The site of the Whittle factory became the English Electric Company (later GEC). A significant part of several nuclear power stations was made there in the 1960s and 70s. English Electric was one of the largest engineering companies in the Leicester area, employing thousands of workers and training hundreds of apprentices each year. At one point more than 4,000 workers had to be shipped in from Middlesex to reduce labour shortages. Many settled permanently, causing a boom in the late 1960s.

The computer performance measurement called the "Whetstone" was named for the Whetstone ALGOL compiler, developed by English Electric at the factory; it thus takes its name from the village.
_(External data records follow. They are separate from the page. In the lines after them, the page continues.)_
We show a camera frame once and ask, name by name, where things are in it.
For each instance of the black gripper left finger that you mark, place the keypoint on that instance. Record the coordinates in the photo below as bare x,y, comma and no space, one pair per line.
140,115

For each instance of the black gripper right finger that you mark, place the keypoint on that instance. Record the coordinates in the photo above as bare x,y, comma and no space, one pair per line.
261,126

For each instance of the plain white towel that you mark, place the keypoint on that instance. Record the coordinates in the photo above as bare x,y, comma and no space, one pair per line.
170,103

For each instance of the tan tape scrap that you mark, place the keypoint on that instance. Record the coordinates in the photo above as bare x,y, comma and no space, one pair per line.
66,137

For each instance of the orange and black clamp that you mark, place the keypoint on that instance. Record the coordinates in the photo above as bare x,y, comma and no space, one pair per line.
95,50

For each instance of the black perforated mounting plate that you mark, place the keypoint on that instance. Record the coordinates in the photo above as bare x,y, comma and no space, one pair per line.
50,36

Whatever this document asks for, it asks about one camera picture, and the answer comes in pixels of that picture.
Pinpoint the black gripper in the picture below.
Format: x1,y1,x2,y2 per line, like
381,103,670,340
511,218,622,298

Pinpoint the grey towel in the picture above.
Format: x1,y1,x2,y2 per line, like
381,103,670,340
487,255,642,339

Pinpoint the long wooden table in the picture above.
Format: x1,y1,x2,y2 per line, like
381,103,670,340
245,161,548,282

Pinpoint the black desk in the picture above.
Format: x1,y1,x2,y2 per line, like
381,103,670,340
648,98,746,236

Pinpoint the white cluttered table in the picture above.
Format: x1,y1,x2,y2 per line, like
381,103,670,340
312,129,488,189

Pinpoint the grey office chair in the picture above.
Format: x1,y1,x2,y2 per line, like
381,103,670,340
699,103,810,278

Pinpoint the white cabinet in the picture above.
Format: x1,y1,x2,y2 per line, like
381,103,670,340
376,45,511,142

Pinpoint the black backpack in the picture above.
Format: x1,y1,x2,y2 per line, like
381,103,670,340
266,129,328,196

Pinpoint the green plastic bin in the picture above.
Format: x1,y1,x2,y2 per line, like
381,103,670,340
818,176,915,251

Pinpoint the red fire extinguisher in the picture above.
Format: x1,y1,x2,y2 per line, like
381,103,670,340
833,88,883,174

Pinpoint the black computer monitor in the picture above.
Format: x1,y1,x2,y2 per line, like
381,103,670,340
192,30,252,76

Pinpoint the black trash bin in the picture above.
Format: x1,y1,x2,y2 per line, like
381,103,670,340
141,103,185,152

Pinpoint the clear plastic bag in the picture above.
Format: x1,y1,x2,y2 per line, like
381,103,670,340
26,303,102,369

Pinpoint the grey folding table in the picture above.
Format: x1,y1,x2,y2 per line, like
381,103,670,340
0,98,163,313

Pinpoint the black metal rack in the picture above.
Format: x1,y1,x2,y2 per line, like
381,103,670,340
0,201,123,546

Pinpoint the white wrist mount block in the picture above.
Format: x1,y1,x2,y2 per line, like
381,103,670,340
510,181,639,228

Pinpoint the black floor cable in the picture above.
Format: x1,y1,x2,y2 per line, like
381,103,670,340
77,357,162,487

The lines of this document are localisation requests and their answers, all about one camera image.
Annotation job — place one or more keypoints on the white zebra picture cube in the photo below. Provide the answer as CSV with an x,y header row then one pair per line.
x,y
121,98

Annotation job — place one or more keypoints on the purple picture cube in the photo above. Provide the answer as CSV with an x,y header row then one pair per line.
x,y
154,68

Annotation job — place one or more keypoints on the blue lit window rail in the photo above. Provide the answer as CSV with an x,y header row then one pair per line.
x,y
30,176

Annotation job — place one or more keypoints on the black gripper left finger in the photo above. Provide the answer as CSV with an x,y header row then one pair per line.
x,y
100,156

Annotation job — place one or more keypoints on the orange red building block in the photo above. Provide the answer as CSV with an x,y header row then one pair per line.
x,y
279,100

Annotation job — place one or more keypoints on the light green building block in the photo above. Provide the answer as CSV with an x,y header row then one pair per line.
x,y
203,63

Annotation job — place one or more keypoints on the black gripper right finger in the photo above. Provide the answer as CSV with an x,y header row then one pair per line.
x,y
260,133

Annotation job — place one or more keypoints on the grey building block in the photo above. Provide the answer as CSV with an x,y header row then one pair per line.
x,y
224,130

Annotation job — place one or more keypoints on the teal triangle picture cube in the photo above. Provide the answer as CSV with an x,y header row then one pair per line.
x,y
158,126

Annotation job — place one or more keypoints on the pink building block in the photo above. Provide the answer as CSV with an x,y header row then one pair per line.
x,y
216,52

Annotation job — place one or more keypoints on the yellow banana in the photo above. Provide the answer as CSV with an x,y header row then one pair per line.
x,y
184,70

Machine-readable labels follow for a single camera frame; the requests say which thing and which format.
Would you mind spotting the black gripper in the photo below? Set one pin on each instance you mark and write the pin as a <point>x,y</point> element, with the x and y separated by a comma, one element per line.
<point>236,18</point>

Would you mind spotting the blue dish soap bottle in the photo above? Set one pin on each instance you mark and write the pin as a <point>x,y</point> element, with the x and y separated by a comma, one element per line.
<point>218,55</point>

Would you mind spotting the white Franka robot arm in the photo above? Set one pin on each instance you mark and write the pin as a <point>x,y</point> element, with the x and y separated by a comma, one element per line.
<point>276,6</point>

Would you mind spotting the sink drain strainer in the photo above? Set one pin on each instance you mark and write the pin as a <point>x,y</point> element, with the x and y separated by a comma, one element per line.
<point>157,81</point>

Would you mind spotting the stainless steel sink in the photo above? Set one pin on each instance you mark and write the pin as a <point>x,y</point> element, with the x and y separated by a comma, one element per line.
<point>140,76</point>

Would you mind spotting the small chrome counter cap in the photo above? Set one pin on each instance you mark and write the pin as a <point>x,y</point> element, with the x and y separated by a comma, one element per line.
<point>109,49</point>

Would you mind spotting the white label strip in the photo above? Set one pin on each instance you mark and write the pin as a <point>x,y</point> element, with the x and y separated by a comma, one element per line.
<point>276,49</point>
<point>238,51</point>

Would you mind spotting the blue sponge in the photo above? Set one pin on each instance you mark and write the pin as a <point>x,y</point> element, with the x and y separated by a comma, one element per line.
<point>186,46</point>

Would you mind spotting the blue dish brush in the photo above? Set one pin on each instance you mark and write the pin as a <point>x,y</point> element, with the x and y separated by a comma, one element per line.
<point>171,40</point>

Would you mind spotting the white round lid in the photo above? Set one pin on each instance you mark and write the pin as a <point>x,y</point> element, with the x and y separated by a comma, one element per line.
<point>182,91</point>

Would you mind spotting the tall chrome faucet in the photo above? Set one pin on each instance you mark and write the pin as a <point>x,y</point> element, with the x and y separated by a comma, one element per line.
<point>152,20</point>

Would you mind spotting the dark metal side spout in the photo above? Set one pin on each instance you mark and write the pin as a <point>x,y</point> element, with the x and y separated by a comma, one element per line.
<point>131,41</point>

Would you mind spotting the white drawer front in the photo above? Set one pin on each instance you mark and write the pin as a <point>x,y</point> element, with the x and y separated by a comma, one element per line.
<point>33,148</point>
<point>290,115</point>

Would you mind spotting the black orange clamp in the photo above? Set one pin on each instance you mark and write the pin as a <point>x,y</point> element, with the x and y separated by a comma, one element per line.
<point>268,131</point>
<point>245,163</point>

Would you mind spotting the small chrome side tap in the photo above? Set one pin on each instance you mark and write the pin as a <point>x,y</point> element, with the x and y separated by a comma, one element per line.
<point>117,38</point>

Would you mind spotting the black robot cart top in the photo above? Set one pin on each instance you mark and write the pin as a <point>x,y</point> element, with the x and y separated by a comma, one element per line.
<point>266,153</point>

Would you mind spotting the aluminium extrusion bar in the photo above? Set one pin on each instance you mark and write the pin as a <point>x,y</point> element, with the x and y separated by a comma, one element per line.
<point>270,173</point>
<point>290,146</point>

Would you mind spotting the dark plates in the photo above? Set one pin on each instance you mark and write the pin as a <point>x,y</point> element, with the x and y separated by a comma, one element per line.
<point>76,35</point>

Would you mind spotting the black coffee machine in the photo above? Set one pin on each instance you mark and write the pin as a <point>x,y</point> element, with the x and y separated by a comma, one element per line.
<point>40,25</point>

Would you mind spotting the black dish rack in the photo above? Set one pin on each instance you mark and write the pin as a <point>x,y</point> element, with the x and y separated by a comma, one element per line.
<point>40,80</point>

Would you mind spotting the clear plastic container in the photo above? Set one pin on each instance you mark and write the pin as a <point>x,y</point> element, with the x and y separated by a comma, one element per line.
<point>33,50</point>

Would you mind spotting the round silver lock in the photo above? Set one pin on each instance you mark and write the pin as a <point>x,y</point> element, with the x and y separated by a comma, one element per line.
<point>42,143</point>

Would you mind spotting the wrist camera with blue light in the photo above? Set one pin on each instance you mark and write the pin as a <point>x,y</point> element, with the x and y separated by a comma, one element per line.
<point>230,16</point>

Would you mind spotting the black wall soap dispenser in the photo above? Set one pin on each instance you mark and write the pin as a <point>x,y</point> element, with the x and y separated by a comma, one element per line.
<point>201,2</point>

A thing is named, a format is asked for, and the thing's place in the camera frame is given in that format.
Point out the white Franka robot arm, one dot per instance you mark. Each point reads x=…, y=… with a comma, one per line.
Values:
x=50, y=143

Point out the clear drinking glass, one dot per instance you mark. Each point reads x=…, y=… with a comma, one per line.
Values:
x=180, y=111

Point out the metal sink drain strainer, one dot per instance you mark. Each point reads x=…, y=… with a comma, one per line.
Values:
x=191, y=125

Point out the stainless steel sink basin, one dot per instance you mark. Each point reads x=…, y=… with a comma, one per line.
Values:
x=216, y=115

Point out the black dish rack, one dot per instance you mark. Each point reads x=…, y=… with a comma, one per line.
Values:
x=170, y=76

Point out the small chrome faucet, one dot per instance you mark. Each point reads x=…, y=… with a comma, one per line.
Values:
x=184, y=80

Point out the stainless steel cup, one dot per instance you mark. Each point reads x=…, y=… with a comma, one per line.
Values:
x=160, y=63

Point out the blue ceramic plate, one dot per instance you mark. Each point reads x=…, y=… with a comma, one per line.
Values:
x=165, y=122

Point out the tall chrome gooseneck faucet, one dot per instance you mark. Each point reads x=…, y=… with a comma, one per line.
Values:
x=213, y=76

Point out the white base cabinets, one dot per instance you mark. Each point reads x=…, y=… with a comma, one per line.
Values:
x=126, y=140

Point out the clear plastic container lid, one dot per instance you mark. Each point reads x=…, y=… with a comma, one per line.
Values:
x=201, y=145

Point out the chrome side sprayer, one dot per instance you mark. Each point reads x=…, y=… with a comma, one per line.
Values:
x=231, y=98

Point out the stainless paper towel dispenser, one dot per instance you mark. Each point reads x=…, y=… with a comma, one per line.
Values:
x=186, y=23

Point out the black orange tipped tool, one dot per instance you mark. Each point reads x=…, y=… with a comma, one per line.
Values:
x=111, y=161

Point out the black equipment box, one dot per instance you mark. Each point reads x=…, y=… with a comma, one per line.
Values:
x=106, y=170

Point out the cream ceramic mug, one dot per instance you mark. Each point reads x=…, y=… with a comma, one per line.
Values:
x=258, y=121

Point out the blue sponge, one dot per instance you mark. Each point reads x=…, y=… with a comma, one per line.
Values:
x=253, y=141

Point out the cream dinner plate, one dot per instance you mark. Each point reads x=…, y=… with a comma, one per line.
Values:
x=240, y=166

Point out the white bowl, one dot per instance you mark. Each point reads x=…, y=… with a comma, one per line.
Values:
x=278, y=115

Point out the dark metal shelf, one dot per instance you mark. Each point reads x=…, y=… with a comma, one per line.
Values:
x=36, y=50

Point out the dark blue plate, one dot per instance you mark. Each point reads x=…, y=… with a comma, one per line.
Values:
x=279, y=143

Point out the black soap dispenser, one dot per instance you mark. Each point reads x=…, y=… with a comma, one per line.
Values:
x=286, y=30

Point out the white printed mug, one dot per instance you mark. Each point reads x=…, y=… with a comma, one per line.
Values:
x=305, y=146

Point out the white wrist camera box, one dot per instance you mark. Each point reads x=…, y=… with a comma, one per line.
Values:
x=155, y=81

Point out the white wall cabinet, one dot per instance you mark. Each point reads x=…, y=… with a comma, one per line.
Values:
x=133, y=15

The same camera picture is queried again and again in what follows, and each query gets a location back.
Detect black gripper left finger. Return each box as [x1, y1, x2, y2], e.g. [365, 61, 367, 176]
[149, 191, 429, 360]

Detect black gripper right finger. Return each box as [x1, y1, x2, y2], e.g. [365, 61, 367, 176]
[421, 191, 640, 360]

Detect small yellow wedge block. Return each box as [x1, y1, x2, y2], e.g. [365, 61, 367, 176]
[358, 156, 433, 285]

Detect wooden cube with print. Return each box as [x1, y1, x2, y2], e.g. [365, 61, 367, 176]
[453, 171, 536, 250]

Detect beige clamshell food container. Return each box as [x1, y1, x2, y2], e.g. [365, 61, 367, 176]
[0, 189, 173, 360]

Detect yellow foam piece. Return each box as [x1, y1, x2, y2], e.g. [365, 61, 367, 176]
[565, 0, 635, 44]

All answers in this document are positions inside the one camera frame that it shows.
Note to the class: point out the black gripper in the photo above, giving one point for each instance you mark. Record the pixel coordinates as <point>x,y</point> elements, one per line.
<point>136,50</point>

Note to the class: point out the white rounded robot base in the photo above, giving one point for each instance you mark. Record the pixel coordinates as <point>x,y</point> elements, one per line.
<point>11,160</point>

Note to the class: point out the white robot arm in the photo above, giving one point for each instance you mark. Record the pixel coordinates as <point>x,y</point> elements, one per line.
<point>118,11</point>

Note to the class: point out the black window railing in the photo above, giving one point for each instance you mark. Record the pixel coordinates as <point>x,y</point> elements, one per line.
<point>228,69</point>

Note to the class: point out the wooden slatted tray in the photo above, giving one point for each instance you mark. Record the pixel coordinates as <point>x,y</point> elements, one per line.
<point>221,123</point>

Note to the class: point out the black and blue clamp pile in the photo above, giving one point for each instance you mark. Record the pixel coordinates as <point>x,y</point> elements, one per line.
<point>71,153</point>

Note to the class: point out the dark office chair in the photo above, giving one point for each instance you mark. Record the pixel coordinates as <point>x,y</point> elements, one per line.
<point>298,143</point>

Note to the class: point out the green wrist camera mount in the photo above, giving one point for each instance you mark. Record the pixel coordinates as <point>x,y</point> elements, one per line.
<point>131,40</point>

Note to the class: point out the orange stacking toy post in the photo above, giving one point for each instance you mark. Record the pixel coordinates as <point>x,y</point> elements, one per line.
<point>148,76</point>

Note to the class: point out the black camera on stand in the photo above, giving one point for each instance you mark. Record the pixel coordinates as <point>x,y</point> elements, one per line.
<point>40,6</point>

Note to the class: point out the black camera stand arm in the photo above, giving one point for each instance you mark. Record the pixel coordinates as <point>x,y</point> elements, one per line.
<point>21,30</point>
Apart from Blaby, nearby places are Enderby, Glen Parva, Countesthorpe, Cosby, Littlethorpe and Narborough.

==Education==
There are two schools in Whetstone: Badgerbrook primary school and St Peter's primary school.

==Sport==
Whetstone has several football clubs: Blaby and Whetstone Boys, Whetstone Juniors and Saffron Dynamo F.C..Holmes Park is the home of the Leicester & Rutland County FA. Holmes Park is also home to the Leicester City Football Club Under 23s. The village is also home to rugby union clubs Leicester Lions RFC and Vipers RFC.

==Culture==
Whetstone holds an annual Remembrance Parade led by the Church Lads' and Church Girls' Brigade, supported by 1st Whetstone Scouts and 1st Whetstone Guides.